A isso se soma a dificuldadedead slotaumentar o quadrodead slotfuncionáriosdead slotatendimento, devido à restriçãodead slotrecursos, nesse contextodead slotaumento da demanda, impulsionada ainda pelo Auxílio Brasil ampliado para R$ 600 até dezembro e pelo aumento do auxílio-gás.

"Anteriormente, quando o governo federal fazia mudanças, ele dialogava com os municípios. Tinha todo um planejamento. Hoje, muitas vezes, Estados e municípios ficam sabendodead slotmudanças através dos jornais", critica o gestor.

Após a mortedead slotJanaína no Cras Paranoá,dead slotBrasília, o governo do Distrito Federal anunciou uma parceria com o Corpodead slotBombeiros Militar do DF para ampliar os atendimentos sociais e desafogar a espera por atendimento nos Cras da capital do país.

A Secretariadead slotDesenvolvimento Social do Distrito Federal (Sedes) não respondeu a pedidodead slotposicionamento sobre o tema feito pela BBC News Brasil.

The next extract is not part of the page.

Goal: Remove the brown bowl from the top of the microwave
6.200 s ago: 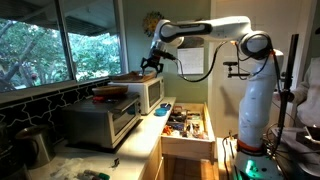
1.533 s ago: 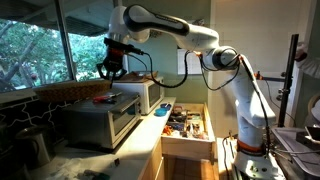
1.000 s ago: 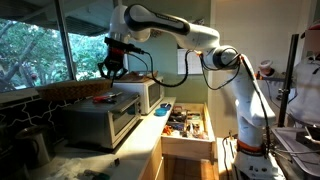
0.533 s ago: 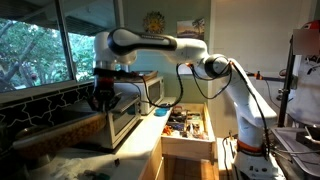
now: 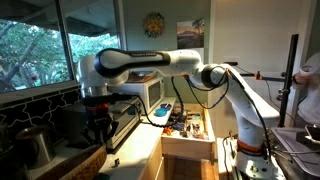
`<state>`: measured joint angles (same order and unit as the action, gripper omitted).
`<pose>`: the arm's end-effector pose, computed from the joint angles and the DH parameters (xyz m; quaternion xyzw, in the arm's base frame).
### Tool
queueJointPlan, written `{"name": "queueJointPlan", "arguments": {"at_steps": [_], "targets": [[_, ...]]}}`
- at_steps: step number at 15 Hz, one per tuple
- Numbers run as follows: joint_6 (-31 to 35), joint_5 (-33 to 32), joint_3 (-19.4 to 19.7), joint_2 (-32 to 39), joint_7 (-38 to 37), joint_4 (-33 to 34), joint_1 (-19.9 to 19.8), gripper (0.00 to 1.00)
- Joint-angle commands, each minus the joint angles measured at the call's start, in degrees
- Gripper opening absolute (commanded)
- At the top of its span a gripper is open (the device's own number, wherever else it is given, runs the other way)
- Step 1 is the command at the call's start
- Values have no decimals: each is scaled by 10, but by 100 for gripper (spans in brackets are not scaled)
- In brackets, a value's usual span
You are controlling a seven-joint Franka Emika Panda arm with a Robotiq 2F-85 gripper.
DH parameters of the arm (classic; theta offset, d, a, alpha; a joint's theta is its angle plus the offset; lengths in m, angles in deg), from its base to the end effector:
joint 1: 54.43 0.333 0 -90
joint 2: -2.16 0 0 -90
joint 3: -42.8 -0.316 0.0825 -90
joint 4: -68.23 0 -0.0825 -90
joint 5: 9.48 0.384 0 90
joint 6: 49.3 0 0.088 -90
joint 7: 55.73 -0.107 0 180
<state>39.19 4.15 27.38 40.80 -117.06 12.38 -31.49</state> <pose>0.5928 0.4176 0.4831 -0.9535 0.2206 0.1785 0.1017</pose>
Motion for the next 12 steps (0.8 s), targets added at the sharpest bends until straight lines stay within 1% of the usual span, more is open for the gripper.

Iomar espera que a mortedead slotsua companheira sirva como um alerta para que o sistemadead slotassistência social brasileiro mude.

"A assistência social no nosso país, você me desculpe, mas é decadente, é vergonhosa. Não pelos profissionais da assistência, mas pelo sistema e seus governantes. É um incentivo à fila, ao descaso, à desumanidade", afirma Iomar.

"É preciso uma mudança drástica. Eu quero que meu grito seja ouvido: não deixem mais Janaínas morreremdead slotbuscadead slotuma ajuda para ter um poucodead slotdignidade. É só o que eu espero: que a morte dela não tenha sidodead slotvão. Eu realmente espero que haja mudanças."